» **Task requirements**:
Start at the top line and retype the data exactly through to the end.

_ _ _ _ _ _ _

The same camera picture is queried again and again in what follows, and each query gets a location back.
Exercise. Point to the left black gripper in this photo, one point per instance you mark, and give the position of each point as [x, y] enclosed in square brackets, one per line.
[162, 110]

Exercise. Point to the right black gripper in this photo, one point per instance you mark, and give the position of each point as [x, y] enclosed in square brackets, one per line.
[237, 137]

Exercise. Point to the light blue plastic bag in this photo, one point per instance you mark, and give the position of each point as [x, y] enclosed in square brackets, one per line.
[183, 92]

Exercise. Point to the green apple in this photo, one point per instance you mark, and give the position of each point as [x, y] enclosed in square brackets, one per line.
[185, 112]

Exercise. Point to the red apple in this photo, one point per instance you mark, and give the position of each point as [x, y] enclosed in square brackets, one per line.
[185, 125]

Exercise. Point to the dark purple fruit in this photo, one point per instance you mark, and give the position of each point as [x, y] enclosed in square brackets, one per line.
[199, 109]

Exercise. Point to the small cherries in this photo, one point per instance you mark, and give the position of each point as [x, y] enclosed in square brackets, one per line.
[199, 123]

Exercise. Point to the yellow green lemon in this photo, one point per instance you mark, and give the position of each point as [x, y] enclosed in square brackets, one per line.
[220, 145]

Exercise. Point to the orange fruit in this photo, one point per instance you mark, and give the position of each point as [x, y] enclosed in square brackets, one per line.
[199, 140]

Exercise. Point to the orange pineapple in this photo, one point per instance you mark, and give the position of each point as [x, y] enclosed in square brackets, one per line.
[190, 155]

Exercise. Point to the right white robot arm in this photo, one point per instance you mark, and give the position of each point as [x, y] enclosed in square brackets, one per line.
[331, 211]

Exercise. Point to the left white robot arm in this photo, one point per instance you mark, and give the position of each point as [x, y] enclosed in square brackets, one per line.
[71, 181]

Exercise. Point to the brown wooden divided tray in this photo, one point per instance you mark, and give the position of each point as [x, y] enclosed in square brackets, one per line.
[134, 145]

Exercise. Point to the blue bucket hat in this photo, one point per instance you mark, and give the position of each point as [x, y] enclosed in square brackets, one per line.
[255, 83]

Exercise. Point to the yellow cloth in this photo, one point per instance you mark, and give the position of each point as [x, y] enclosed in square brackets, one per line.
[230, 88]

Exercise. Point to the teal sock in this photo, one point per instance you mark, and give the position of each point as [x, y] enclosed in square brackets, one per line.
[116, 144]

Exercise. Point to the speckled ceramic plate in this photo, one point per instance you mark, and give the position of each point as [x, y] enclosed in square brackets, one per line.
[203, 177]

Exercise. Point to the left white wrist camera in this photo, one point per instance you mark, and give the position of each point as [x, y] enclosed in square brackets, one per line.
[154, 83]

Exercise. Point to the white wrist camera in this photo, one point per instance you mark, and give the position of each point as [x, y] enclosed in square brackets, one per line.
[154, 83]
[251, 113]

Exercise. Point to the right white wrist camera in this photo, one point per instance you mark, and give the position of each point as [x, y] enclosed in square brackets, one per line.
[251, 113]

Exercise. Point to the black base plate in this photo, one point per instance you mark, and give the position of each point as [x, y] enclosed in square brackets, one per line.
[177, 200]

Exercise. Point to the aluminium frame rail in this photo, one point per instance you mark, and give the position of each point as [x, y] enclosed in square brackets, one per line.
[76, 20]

_ _ _ _ _ _ _

» **Output for this task**:
The same camera picture is queried again and again in what follows, and each query gets a location back.
Exercise. Point to the left black gripper in this photo, one point per instance you mark, and give the position of each point as [x, y] enclosed in square brackets, one per line.
[162, 110]

Exercise. Point to the right black gripper in this photo, one point per instance you mark, and give the position of each point as [x, y] enclosed in square brackets, one per line.
[237, 137]

Exercise. Point to the light blue plastic bag in this photo, one point per instance you mark, and give the position of each point as [x, y] enclosed in square brackets, one per line.
[183, 92]

Exercise. Point to the green apple in this photo, one point per instance you mark, and give the position of each point as [x, y] enclosed in square brackets, one per line.
[185, 112]

Exercise. Point to the red apple in this photo, one point per instance you mark, and give the position of each point as [x, y] enclosed in square brackets, one per line.
[185, 125]

Exercise. Point to the dark purple fruit in this photo, one point per instance you mark, and give the position of each point as [x, y] enclosed in square brackets, one per line.
[199, 109]

Exercise. Point to the small cherries in this photo, one point per instance you mark, and give the position of each point as [x, y] enclosed in square brackets, one per line.
[199, 123]

Exercise. Point to the yellow green lemon in this photo, one point per instance you mark, and give the position of each point as [x, y] enclosed in square brackets, one per line.
[220, 145]

Exercise. Point to the orange fruit in this photo, one point per instance you mark, and give the position of each point as [x, y] enclosed in square brackets, one per line.
[199, 140]

Exercise. Point to the orange pineapple in this photo, one point per instance you mark, and give the position of each point as [x, y] enclosed in square brackets, one per line.
[190, 155]

Exercise. Point to the right white robot arm in this photo, one point per instance you mark, and give the position of each point as [x, y] enclosed in square brackets, one per line.
[331, 211]

Exercise. Point to the left white robot arm in this photo, one point per instance you mark, and give the position of each point as [x, y] enclosed in square brackets, one per line.
[71, 181]

Exercise. Point to the brown wooden divided tray in this photo, one point per instance you mark, and give the position of each point as [x, y] enclosed in square brackets, one per line.
[134, 145]

Exercise. Point to the blue bucket hat in this photo, one point per instance you mark, and give the position of each point as [x, y] enclosed in square brackets, one per line.
[255, 83]

Exercise. Point to the yellow cloth in this photo, one point per instance you mark, and give the position of each point as [x, y] enclosed in square brackets, one per line.
[230, 88]

Exercise. Point to the teal sock in this photo, one point per instance you mark, and give the position of each point as [x, y] enclosed in square brackets, one per line.
[116, 144]

Exercise. Point to the speckled ceramic plate in this photo, one point per instance you mark, and give the position of each point as [x, y] enclosed in square brackets, one per line.
[203, 177]

Exercise. Point to the left white wrist camera in this photo, one point per instance you mark, and give the position of each point as [x, y] enclosed in square brackets, one per line.
[154, 83]

Exercise. Point to the white wrist camera in this photo, one point per instance you mark, and give the position of each point as [x, y] enclosed in square brackets, one per line.
[154, 83]
[251, 113]

Exercise. Point to the right white wrist camera in this photo, one point per instance you mark, and give the position of each point as [x, y] enclosed in square brackets, one per line.
[251, 113]

Exercise. Point to the black base plate in this photo, one point per instance you mark, and give the position of each point as [x, y] enclosed in square brackets, one per line.
[177, 200]

Exercise. Point to the aluminium frame rail in this photo, one point per instance you mark, and give the position of each point as [x, y] enclosed in square brackets, one per line.
[76, 20]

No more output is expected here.